8. The image capture device of claim 1 wherein the camera component is in heat sink engagement with the housing assembly.

9. The image capturing device according to claim 1, wherein the image capturing section further includes a mounting bracket provided with mounting through holes in one-to-one correspondence with the at least two image capturing modules, the at least two image capturing modules are inserted into the mounting bracket through the mounting through holes, and the mounting bracket is heat-dissipating fitted with the housing assembly and/or the heat-dissipating bracket.

10. The image capture device of claim 9 wherein the camera component further comprises a third thermally conductive layer sandwiched between the mounting bracket and the housing assembly, the mounting bracket being in heat-dissipating engagement with the housing assembly via the third thermally conductive layer.

11. The image acquisition device of claim 9, wherein the camera module comprises a depth camera and a thermally conductive sheet, the depth camera being in heat-dissipating engagement with the mounting bracket via the thermally conductive sheet; and/or the mounting bracket is fixedly connected with the heat dissipation bracket.

12. The image capturing device of claim 11, wherein the thermally conductive sheet comprises a first thermally conductive body in heat dissipation engagement with the depth camera and a second thermally conductive body in heat dissipation engagement with the mounting bracket, the first thermally conductive body and the second thermally conductive body being in bent connection to form an avoidance space for avoiding the depth camera.

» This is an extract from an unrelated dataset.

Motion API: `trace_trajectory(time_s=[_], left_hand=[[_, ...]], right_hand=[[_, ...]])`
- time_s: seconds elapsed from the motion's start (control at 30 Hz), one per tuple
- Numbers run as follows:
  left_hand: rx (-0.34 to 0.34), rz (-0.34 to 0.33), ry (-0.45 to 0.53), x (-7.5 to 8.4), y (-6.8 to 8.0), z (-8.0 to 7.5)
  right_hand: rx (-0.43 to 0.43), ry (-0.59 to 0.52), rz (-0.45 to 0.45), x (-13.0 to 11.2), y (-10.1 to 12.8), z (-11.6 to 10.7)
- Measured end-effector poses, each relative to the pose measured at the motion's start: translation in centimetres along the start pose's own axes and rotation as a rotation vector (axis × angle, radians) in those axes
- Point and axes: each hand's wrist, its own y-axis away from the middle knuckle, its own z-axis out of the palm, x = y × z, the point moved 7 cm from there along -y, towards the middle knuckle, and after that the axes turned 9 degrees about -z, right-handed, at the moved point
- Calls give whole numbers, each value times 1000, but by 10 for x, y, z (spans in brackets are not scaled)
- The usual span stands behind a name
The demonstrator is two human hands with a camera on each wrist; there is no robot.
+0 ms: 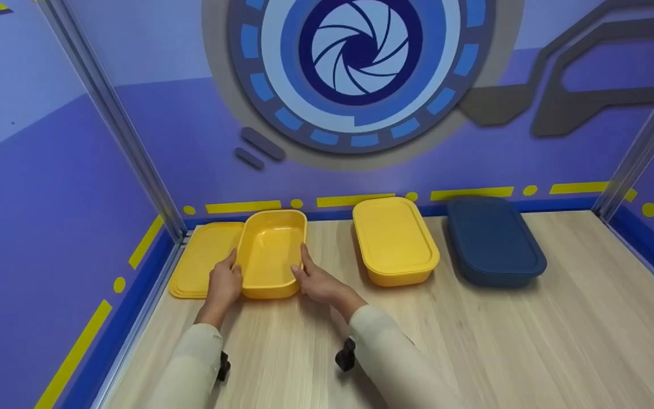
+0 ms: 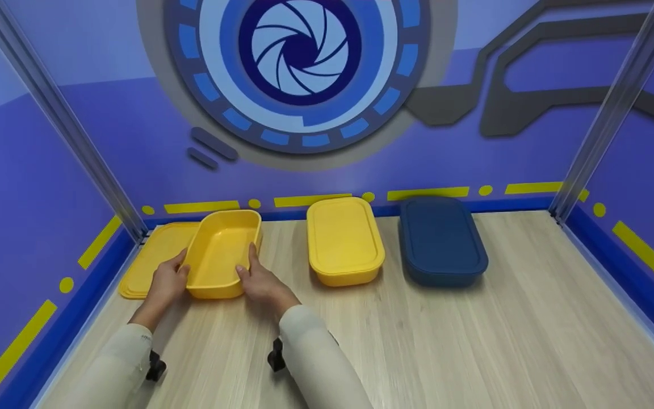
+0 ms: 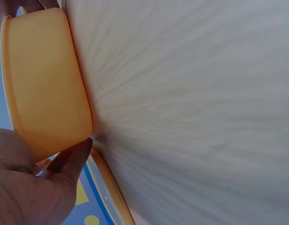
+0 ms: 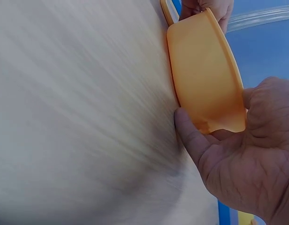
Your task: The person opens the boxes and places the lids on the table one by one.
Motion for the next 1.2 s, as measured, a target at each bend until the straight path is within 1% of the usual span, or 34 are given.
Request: trace_trajectory(time_s=[0.17,0.43,0.57,0.7,0.83,0.93,1.07,1.2], left_hand=[[5,20,-14,0,-3,-1],[-10,23,-24,2,-8,1],[-16,29,-31,4,-9,1],[-18,17,-13,3,-10,2],[-34,18,-5,4,-12,6],[-36,5,-12,3,-14,4],[-32,-42,-13,0,-16,-1],[-57,-66,-15,-1,-17,0]], right_hand=[[5,-27,-6,-1,-3,2],[24,-29,14,4,-5,1],[30,-21,7,4,-6,0],[24,-36,-4,4,-6,-1],[35,-61,10,5,-5,-2],[29,-61,15,4,-6,-1],[25,-55,22,1,-9,2],[49,-42,54,0,-10,0]])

13. The image capturing apparatus of claim 1, wherein the camera component further comprises a first circuit board and a flexible circuit board connecting the first circuit board and the control circuit board, the at least two camera modules being integrated into the first circuit board.

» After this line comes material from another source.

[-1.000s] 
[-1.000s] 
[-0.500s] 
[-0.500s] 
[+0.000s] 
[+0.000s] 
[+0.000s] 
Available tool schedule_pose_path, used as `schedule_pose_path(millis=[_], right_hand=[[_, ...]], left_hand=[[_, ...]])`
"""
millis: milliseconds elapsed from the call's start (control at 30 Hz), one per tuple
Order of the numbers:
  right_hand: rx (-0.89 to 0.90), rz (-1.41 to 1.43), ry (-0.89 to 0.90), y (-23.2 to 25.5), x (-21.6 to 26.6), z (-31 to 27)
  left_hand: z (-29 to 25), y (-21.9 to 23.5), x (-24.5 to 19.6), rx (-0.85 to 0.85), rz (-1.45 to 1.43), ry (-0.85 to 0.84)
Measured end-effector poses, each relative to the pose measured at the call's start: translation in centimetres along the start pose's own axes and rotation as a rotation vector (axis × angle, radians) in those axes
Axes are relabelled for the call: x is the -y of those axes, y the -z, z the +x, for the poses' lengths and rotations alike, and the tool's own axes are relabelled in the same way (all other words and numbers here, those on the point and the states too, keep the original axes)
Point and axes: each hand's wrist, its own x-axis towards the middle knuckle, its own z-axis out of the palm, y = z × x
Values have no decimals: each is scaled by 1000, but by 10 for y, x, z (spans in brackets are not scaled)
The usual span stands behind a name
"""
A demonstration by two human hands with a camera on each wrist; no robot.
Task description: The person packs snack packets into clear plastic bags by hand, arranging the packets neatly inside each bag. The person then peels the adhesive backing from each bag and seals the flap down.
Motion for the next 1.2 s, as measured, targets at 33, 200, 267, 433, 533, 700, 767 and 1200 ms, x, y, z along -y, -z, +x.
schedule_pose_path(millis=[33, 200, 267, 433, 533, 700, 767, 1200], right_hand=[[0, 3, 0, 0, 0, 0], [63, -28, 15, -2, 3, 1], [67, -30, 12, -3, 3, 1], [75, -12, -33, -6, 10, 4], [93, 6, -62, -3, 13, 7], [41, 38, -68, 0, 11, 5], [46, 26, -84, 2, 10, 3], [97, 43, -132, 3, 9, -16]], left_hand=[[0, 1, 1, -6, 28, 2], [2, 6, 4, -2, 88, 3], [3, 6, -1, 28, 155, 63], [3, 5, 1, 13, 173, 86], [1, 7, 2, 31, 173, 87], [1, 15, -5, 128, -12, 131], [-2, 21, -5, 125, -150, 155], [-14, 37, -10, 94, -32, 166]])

14. The image capture device of claim 13, wherein the heat sink bracket further comprises a second support boss for supporting the first circuit board.

15. The image capture device of claim 1, further comprising an electrical connector disposed on the control circuit board, a portion of the electrical connector being exposed to the housing assembly; the electrical connector includes at least one of a power connector, a communication connector, and a time synchronization connector.

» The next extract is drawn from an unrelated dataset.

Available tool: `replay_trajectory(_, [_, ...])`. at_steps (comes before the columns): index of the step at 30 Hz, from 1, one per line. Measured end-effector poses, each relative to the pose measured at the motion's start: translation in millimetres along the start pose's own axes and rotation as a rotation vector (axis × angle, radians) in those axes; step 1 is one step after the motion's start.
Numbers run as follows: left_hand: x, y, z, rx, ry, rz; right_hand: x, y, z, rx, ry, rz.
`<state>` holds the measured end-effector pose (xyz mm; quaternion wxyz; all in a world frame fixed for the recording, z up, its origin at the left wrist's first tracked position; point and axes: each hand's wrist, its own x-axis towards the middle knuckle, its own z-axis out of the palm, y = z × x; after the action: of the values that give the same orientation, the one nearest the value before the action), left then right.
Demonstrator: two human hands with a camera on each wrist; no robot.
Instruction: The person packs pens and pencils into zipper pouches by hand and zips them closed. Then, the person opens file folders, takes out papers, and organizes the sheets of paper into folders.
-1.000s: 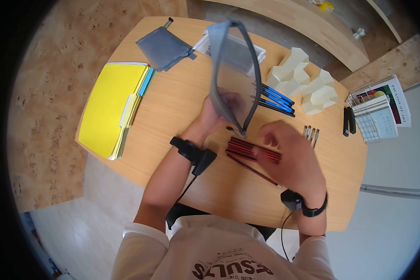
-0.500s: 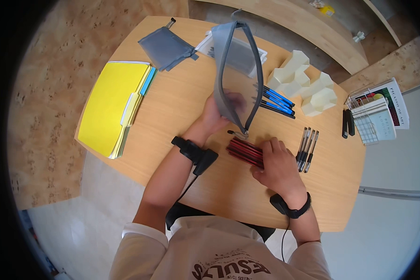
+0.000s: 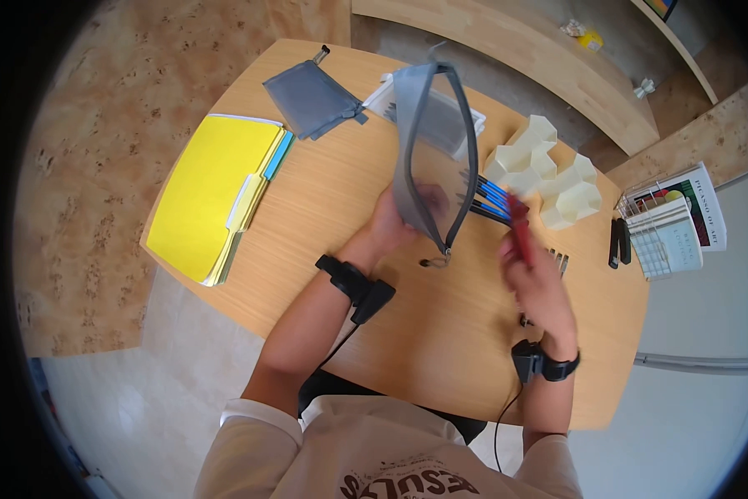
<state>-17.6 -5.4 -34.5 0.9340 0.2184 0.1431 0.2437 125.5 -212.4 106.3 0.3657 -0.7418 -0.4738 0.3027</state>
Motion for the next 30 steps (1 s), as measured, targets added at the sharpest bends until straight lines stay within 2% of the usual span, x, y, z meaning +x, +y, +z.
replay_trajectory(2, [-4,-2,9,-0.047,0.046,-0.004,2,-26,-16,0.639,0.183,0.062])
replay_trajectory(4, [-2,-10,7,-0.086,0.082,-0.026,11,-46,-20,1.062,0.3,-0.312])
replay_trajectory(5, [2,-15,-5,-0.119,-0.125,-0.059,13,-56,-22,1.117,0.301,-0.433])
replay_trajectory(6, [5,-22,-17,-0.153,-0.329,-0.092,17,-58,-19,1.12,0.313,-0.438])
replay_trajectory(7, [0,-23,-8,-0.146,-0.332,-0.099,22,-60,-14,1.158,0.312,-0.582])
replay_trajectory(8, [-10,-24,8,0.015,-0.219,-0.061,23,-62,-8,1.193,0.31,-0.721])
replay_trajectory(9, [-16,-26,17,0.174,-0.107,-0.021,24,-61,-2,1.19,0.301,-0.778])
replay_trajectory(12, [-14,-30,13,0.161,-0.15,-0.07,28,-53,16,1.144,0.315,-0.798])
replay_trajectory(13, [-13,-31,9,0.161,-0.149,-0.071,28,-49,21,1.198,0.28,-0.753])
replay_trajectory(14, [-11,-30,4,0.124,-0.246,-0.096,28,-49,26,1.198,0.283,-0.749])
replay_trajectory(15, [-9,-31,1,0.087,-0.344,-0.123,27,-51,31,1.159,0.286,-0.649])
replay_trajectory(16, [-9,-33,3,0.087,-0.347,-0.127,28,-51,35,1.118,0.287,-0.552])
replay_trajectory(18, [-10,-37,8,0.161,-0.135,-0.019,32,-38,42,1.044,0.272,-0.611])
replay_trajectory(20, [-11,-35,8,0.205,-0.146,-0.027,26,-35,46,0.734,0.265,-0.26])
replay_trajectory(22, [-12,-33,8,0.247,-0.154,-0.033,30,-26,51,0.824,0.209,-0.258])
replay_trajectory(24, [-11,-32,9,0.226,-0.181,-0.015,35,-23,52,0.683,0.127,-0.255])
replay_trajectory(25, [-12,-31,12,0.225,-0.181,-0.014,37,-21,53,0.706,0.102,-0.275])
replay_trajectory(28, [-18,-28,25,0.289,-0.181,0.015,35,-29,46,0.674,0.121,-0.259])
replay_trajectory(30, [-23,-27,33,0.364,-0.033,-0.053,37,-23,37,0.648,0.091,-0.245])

16. The image capture device of any one of claims 1 to 15, wherein the housing assembly further comprises at least two heat dissipating through holes in communication with the receiving chamber, at least two of the heat dissipating through holes being spaced apart on either side of the heat dissipating bracket.

17. The image capture device of claim 16 wherein the heat sink bracket further comprises at least two heat sink fins, adjacent two of the heat sink fins being spaced apart to form a heat sink gap, the heat sink gap in communication with the heat sink through-hole to form a convective channel.

18. An electronic device comprising the image acquisition apparatus of any one of claims 1 to 17.